Посмотрев на часы, внезапно вскочил, стукнул себя по лбу и кинулся к выходу Грибовский, всем видом показывая, что опаздывает, что забыл нечто важное. Покровительственно похлопал по плечу толстяка, хозяйничающего за «цинком».
— В семь буду в редакции! — крикнул он с порога и исчез.
Резко звякнул дверной колокольчик...
Глава пятнадцатая. ОЧЕНЬ ВАЖНЫЕ СОБЫТИЯ
Три года — 1928, 1929 и 1930-й были наполнены событиями, чрезвычайно важными для русской эмиграции.
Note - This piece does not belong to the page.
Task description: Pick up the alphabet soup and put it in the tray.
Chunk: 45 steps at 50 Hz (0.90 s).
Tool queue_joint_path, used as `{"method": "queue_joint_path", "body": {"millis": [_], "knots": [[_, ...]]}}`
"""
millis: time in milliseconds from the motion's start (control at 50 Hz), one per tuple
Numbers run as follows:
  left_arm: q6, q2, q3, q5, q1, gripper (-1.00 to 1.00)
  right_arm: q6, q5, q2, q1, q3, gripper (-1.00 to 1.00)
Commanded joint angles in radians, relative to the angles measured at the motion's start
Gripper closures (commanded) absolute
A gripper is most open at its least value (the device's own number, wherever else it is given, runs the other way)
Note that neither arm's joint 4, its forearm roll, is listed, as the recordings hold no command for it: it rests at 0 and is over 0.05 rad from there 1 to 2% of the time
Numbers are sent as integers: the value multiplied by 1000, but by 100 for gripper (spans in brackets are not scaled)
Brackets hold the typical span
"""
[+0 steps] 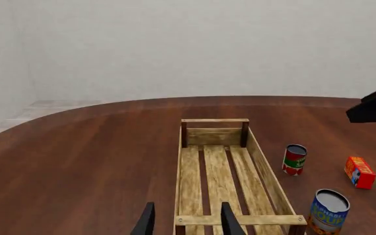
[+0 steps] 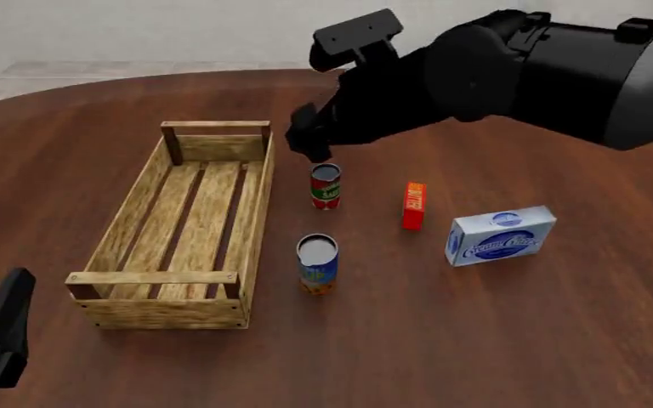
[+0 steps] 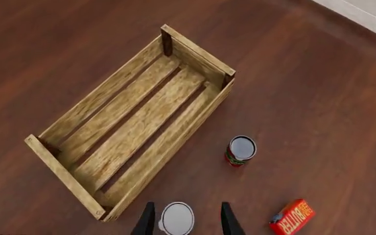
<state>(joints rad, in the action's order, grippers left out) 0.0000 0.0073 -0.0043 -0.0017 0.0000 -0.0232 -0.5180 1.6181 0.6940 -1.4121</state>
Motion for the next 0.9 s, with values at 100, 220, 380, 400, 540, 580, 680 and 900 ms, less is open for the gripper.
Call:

Во всяком случае, для той ее части, что активно занималась политикой, ставила свою сегодняшнюю жизнь и свое будущее в зависимость от партий, группировок, от армии и РОВСа. Для тысяч русских, работающих на заводах, за рулем такси, строящих шоссейные дороги в горах, врачующих людей в далеких селениях, сидящих за студенческими скамьями и преподающих в институтах разных стран, эти годы и эти события большого значения не имели. Каждый продолжал делать свое дело. Ну, случилось. Ну, произошло...
1
В январе 1928 года болезнь захватила Врангеля. Он сдался и уступил просьбам домашних обратиться к медикам. Врачи единодушно поставили диагноз: грипп. Элементарная простуда — всего-то! Проболев около двух недель, Петр Николаевич почувствовал себя значительно лучше. Ему разрешили сначала только вставать; потом — ходить по дому. Пересилив себя, он раньше объявленного срока вышел на улицу. И вновь возобновил свои обычные утренние прогулки по Вандеркиндер к лесу Камбр и обратно — через авеню дю Лоншам.
Но этот маршрут оказался ему все же не по силам. Он уставал, едва добравшись до шоссе, идущего вдоль леса. Ноги наливались свинцом. Холодная испарина покрывала лицо, шею и даже спину. Врангель сократил путь, считая, однако, что через пять-шесть дней «расходится». Все это от растренированности, от слабины, на которую он никогда не давал себе права, а теперь позволил себе — и вот...
Домашние мгновенно заметили: Петр Николаевич быстро утомляется, похудел, лицо приняло землистый оттенок. Он дышит с хрипотцой и часто хочет полежать, хотя старается скрыть ото всех, даже от детей, свое состояние и бодрится сверх всяких сил. И только поспав несколько часов, он как будто восстанавливается немного и становится нарочито веселым.